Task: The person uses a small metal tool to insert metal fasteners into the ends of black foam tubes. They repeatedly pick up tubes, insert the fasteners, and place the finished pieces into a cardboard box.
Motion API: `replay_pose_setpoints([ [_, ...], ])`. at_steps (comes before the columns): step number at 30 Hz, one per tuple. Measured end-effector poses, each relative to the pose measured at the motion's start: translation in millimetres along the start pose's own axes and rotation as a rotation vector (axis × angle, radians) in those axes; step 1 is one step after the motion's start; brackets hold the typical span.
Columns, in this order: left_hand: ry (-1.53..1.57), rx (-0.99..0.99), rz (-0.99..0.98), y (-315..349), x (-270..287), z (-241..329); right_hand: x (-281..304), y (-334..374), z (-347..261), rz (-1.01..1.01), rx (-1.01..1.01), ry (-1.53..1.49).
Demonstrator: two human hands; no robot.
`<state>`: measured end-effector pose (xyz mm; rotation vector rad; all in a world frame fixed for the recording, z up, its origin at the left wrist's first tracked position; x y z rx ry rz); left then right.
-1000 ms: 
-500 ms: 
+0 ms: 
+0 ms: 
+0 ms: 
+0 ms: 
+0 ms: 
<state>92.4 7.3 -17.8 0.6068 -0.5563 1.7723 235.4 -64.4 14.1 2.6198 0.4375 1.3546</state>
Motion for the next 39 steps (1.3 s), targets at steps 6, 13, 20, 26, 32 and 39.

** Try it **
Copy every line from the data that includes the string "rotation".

** Exercise response **
Motion API: `replay_pose_setpoints([ [_, ...], ])`. at_steps (comes before the columns): step number at 30 Hz, one per tuple. Measured end-effector poses, each relative to the pose measured at the motion's start: translation in millimetres along the start pose's own axes and rotation as a rotation vector (axis × angle, radians) in those axes; step 1 is one step after the motion's start; brackets hold the typical span.
`<state>`: measured end-effector pose (xyz mm; rotation vector rad; all in a world frame fixed for the recording, z up, its origin at the left wrist's first tracked position; x y z rx ry rz); left then right.

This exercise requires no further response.